- Born: 1941 (age 84–85) Wellington, New Zealand

Academic background
- Alma mater: Harvard University Victoria University of Wellington

Academic work
- Discipline: Macroeconomics, international economics
- Institutions: University of Washington University of Illinois at Urbana–Champaign Australian National University
- Website: Information at IDEAS / RePEc;

= Stephen J. Turnovsky =

New Zealand economist (born 1941)

Stephen J. Turnovsky (born 1941) is a New Zealand economist and the Ford and Louisa Van Voorhis Professor of Political Economy at the University of Washington. He is one of the most highly cited economists in the world. As of November 2015, Research Papers in Economics ranks him as the 32nd most influential economist. RePEc reports that he has published over 5000 pages in academic journals, making him one of the top 5 most prolific economists.
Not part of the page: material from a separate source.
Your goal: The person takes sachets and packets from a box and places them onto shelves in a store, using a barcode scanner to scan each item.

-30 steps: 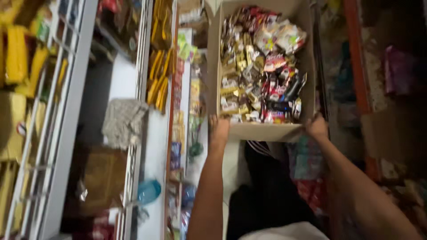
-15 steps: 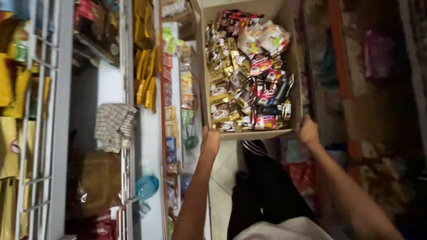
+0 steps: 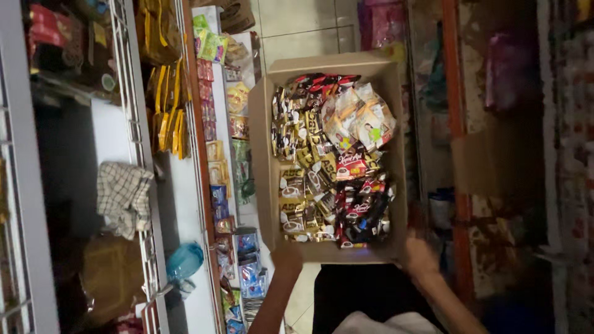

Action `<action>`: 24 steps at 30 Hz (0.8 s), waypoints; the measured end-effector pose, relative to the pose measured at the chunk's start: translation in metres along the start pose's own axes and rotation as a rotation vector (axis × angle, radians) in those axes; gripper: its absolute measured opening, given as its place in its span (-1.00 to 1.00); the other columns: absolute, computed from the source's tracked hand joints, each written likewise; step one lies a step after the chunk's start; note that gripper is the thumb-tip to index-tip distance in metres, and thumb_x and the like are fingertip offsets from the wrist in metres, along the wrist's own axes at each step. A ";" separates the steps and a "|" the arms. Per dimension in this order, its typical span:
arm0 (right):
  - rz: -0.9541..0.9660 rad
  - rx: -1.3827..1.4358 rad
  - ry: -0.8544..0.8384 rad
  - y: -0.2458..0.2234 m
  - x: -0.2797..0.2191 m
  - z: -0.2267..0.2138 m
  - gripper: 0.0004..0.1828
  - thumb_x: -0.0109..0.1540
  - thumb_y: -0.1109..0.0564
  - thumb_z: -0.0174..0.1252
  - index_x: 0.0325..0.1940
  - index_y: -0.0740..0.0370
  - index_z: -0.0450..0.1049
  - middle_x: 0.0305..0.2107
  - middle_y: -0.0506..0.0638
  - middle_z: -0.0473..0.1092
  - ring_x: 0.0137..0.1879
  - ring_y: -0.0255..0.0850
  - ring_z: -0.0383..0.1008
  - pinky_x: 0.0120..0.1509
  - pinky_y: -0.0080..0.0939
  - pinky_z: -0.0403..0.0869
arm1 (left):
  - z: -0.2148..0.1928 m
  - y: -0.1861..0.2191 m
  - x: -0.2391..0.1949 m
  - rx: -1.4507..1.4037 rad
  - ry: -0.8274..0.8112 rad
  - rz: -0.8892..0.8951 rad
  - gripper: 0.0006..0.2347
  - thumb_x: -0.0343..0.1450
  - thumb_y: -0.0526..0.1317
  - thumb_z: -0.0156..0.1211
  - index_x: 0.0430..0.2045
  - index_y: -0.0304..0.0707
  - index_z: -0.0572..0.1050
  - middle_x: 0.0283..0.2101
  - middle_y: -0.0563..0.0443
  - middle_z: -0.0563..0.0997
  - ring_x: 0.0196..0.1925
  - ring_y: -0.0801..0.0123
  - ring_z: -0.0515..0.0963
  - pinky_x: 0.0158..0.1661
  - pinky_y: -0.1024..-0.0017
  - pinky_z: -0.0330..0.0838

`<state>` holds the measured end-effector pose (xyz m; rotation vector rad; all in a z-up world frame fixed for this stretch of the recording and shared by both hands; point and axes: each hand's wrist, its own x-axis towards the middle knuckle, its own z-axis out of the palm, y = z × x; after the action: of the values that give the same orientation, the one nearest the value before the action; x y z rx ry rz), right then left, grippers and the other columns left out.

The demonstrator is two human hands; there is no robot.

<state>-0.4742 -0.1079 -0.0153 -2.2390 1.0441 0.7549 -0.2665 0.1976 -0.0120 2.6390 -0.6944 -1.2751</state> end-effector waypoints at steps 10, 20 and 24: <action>-1.019 -0.759 -0.064 -0.053 0.081 0.040 -0.58 0.18 0.11 0.04 0.14 0.03 0.42 0.12 0.07 0.31 0.36 0.15 0.18 0.46 0.30 0.06 | -0.063 0.211 0.240 0.317 0.562 0.249 -0.42 0.23 -0.24 0.19 0.24 -0.27 0.39 0.27 -0.20 0.42 0.35 -0.05 0.38 0.32 -0.08 0.00; -0.698 -0.163 -0.481 -0.064 0.060 0.002 -0.25 0.00 0.13 0.34 0.28 0.23 0.34 0.01 0.15 0.44 -0.06 0.08 0.57 0.01 0.05 0.52 | -0.096 0.103 0.174 -0.180 0.405 0.111 -0.77 0.45 -0.12 0.16 -0.22 -0.27 0.65 -0.32 -0.26 0.66 -0.15 -0.09 0.65 0.30 -0.07 0.18; -0.164 0.760 -0.228 -0.063 0.029 0.026 -0.42 0.12 0.04 0.35 0.19 0.25 0.46 -0.22 0.13 0.57 -0.19 -0.07 0.57 -0.11 -0.08 0.54 | -0.111 0.095 0.065 -0.382 0.705 0.128 -0.72 0.30 -0.08 0.36 -0.25 -0.26 0.71 -0.45 -0.31 0.64 -0.33 -0.13 0.59 -0.18 0.12 0.40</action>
<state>-0.4142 -0.0700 -0.0380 -1.5222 0.8344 0.4239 -0.1793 0.0747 0.0414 2.4144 -0.4321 -0.3333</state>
A native of Wellington, New Zealand, Turnosky attended Victoria University of Wellington, majoring in mathematics and economics. After earning a bachelor's degree in 1962, and a master's in 1963, he continued his education at Harvard University, receiving his Ph.D. In 1968.

Turnovsky's economic interests are largely centered around macroeconomics. Turnovsky also serves on various advisory boards for a number of journals. He currently serves as a co-editor of Macroeconomics Dynamics and as an associate editor of the Journal of Public Economic Theory.